Don’t dump them all in one basket, please. Sure, there are hundreds of them who don’t bother to think much – they are ideologues, like any other colour. But there are many, many thinking people, scientifically literate, who care about the environment and how modern industrial society undermines the very ….
……as one of those ‘greenies’ who responded some time ago when most of you guys were focussed on the AGW stuff….like 2008, when the US National Academy of Sciences wrote a special report on the issue of EMP/Solar storms…”
Peter, admirable of you, truly. But you are making the same mistake you admonish AGW bashers for. Would it surprise you to know that thinking, caring folks who are battling (with science and energy/policy alternatives) AGW also are pro environment?
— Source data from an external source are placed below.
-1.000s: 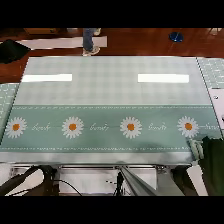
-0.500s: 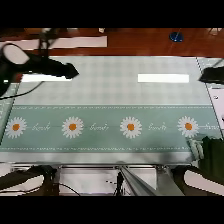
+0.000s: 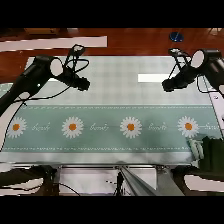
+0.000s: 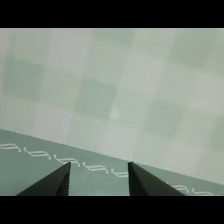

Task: Fold the shirts.

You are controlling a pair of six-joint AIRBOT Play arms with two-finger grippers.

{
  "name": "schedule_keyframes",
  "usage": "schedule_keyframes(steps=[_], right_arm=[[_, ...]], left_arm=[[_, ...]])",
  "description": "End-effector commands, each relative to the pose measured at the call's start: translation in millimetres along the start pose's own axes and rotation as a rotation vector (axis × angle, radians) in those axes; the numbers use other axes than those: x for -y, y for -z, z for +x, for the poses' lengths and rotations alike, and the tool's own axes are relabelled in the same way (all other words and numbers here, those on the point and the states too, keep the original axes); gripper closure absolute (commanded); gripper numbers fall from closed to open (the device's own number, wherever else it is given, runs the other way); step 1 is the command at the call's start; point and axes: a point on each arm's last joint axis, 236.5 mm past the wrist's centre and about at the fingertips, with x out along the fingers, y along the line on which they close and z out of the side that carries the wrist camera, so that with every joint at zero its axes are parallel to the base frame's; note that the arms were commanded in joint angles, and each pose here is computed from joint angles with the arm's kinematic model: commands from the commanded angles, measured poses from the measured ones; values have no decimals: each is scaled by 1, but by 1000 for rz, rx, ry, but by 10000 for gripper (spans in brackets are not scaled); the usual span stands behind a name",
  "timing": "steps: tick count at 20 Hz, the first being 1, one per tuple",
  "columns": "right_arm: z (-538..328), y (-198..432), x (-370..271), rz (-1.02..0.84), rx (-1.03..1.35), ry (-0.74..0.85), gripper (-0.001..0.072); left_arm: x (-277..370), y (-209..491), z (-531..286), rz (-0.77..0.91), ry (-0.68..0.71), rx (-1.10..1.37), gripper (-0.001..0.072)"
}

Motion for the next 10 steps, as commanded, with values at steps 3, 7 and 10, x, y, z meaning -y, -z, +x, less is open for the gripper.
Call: schedule_keyframes(steps=[3,7,10], right_arm=[[-10,-22,-10,28,180,3,292],[-9,-17,-15,37,157,-18,291],[-9,-17,-15,36,157,-18,291]], left_arm=[[-9,-16,5,-6,-49,51,322],[-9,-13,10,-6,-48,39,323],[-9,-13,10,-6,-49,39,323]])
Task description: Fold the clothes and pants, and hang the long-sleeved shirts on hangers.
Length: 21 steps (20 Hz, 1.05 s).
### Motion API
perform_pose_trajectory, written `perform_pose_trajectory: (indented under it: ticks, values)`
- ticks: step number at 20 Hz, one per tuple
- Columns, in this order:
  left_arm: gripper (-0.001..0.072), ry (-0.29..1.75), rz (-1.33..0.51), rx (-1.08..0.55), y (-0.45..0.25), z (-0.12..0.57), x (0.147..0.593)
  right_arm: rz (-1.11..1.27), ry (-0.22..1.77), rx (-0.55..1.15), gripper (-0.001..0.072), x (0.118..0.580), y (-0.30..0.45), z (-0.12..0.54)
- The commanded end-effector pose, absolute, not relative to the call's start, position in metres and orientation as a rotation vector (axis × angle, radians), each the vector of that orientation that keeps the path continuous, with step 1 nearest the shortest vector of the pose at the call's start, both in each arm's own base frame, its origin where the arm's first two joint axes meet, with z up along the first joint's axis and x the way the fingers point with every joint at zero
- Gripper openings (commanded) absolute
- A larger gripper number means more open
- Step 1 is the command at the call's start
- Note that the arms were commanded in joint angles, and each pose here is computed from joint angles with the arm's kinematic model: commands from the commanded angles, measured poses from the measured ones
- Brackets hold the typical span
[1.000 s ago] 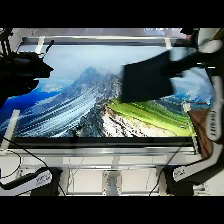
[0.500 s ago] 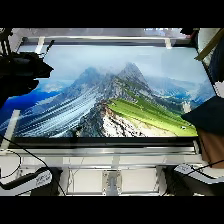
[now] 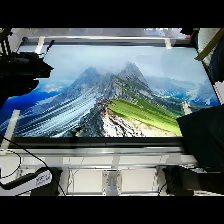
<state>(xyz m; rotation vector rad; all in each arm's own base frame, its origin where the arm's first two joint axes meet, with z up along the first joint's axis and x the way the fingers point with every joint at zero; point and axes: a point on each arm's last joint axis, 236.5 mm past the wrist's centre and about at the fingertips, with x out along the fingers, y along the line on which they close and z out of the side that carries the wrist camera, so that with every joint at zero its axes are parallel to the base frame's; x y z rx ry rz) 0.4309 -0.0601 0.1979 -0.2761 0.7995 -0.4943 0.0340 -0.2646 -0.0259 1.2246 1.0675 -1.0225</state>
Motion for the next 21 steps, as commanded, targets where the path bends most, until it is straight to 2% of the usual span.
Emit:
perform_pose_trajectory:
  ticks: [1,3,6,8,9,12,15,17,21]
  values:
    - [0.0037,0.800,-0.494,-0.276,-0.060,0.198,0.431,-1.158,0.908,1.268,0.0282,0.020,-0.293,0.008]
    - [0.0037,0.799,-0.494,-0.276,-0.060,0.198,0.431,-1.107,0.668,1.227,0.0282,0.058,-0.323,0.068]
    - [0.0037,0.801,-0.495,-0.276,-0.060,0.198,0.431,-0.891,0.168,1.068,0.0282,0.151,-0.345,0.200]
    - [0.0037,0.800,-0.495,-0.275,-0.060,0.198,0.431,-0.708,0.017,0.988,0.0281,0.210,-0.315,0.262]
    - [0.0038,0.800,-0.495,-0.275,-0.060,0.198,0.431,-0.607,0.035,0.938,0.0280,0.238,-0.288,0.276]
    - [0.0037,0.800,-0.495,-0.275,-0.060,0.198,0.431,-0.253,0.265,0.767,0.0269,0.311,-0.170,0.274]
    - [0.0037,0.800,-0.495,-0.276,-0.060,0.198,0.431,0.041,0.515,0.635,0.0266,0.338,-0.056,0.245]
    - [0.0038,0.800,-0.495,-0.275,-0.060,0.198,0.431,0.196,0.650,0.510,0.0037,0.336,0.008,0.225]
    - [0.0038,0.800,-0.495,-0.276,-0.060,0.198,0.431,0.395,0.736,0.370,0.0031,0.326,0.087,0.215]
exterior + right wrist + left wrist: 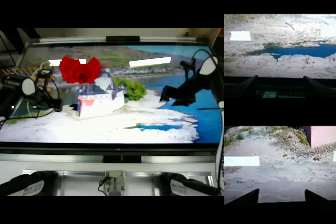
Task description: Fold the shirts.
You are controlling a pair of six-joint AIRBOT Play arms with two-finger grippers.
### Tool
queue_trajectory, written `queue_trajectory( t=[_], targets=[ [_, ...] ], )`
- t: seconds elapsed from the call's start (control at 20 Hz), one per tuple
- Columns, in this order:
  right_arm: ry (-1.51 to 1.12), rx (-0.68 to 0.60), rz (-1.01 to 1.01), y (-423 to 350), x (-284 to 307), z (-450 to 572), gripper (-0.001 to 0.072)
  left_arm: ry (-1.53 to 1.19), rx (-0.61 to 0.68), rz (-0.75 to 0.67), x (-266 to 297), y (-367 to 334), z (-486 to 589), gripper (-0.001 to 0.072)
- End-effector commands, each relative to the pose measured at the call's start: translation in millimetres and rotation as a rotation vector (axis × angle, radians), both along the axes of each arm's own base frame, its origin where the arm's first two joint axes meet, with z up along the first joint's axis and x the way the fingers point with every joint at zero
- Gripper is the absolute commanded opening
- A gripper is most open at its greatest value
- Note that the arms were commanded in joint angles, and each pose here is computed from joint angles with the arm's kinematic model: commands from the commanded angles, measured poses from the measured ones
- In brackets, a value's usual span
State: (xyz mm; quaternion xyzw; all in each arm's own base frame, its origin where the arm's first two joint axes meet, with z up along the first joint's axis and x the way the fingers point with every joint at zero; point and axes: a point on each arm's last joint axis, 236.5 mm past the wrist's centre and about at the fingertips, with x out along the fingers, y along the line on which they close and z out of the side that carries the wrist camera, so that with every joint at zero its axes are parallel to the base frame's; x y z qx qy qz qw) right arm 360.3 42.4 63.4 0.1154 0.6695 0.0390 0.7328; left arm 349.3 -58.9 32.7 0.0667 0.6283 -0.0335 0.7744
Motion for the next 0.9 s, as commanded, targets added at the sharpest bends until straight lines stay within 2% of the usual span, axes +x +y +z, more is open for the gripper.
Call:
queue_trajectory(
  t=[0.0, 0.15, 0.3, 0.5, 0.55, 0.6, 0.65, 0.8, 0.85],
  targets=[
    [-0.001, 0.000, 0.000, 0.4, 0.2, 0.2, 0.0669, 0.001, 0.000, -0.001, 0.0, -0.1, -0.4, 0.0659],
    [-0.021, 0.006, -0.007, 1.4, 5.3, 0.9, 0.0669, -0.091, -0.022, -0.003, 21.6, -5.6, 3.6, 0.0659],
    [-0.115, 0.005, -0.028, 0.3, 27.7, 4.7, 0.0669, -0.249, -0.122, 0.073, 57.9, -22.4, 16.4, 0.0660],
    [-0.179, 0.003, -0.034, -0.7, 42.2, 8.3, 0.0669, -0.418, -0.215, 0.072, 92.8, -39.9, 39.2, 0.0658],
    [-0.196, 0.003, -0.038, -0.9, 46.3, 9.5, 0.0669, -0.500, -0.231, 0.053, 110.1, -44.2, 49.6, 0.0626],
    [-0.213, 0.002, -0.039, -1.2, 50.1, 10.6, 0.0669, -0.564, -0.246, 0.057, 127.3, -44.9, 57.6, 0.0543],
    [-0.240, 0.000, -0.037, -1.6, 56.1, 12.5, 0.0669, -0.584, -0.251, 0.078, 145.2, -41.1, 59.5, 0.0530],
    [-0.305, 0.005, -0.051, -1.6, 70.5, 18.3, 0.0669, -0.500, -0.237, 0.143, 201.5, -24.4, 31.2, 0.0572],
    [-0.313, 0.010, -0.050, -0.5, 72.3, 19.4, 0.0669, -0.450, -0.262, 0.167, 217.3, -25.1, 15.8, 0.0618]
  ],
)
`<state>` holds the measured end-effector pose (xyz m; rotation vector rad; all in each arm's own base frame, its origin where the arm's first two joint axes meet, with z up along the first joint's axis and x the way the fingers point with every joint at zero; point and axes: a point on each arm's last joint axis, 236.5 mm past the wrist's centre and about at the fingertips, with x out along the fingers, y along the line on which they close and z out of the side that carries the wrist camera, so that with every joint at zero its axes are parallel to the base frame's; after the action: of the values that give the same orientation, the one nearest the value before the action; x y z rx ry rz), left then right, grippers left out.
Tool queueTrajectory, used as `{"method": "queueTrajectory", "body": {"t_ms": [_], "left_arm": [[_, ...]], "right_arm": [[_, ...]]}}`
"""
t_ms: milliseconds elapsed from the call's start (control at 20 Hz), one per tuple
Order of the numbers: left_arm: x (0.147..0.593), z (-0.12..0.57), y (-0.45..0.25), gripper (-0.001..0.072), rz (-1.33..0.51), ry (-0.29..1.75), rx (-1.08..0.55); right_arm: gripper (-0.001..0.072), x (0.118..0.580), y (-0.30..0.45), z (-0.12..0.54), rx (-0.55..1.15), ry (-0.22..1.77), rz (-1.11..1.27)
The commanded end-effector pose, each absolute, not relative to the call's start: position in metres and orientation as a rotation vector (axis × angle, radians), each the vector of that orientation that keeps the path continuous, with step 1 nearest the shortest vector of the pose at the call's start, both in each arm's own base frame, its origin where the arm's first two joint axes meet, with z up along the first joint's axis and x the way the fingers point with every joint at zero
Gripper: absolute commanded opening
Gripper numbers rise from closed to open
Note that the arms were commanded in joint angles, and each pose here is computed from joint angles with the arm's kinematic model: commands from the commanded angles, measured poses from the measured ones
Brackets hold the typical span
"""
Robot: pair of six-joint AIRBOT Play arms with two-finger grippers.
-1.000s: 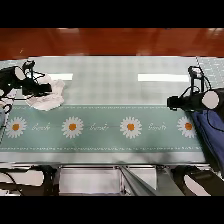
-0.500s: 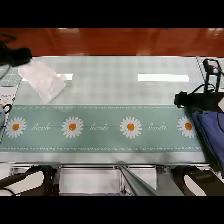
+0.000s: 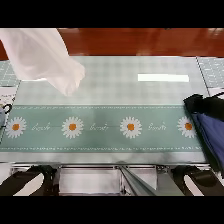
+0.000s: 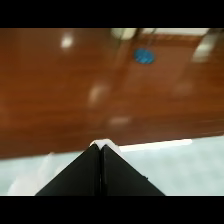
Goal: Fold the shirts.
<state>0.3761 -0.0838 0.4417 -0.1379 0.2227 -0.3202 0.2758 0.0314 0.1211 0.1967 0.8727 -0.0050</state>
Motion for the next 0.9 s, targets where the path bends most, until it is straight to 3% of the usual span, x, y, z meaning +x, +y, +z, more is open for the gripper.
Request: {"method": "queueTrajectory", "body": {"t_ms": [0,200,550,850], "left_arm": [[0.327,0.504,-0.125,0.0019,-0.461,0.071,-0.123],[0.309,0.476,-0.167,0.0019,-0.588,0.178,-0.103],[0.277,0.312,-0.330,0.0019,-0.933,0.526,-0.114],[0.270,0.120,-0.363,0.0020,-0.883,0.878,-0.041]], "right_arm": [[0.0402,0.264,0.036,0.128,0.216,0.869,0.015],[0.0402,0.259,0.040,0.128,0.229,0.877,0.030],[0.0402,0.257,0.040,0.127,0.230,0.886,0.028],[0.0402,0.258,0.051,0.130,0.213,0.877,0.089]]}}
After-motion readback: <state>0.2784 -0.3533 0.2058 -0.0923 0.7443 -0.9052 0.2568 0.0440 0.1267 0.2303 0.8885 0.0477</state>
If you followed this blog much you would see many of the bashers remarking that the government-AGW research complex spending could resolve real environmental issues like clean water and other health issues in third world countries and, indeed, it requires the kind of cheap energy that is being destroyed by policies and taxation. The harm is being done by “Greenies”. Not all greenies it is fair to point out. But, it’s like the “thinking” CAGW scientists who don’t speak against embarrassingly ridiculous bad science in many papers just because they support the cause. I would like to see a few more good greenies speak up against the huge waste of resources that robs funds from real enviromental issues. If they don’t, it’s fair game to lump them into the monolithic term derogatory Greenies.

Gail Combs
August 4, 2013 7:02 am

Joel Renfrew says:
August 4, 2013 at 4:26 am
….You ‘crowders’ are certainly a violent-minded bunch. You think, or pretend to think, that anyone advocating a lower population has to have in mind the murder of billions of people.
>>>>>>>>>>>>>>>>>
No we are just taking what one of the Co-founders of the Fabian Society and the London School of Economics said and looking to see if the real world data that supports it.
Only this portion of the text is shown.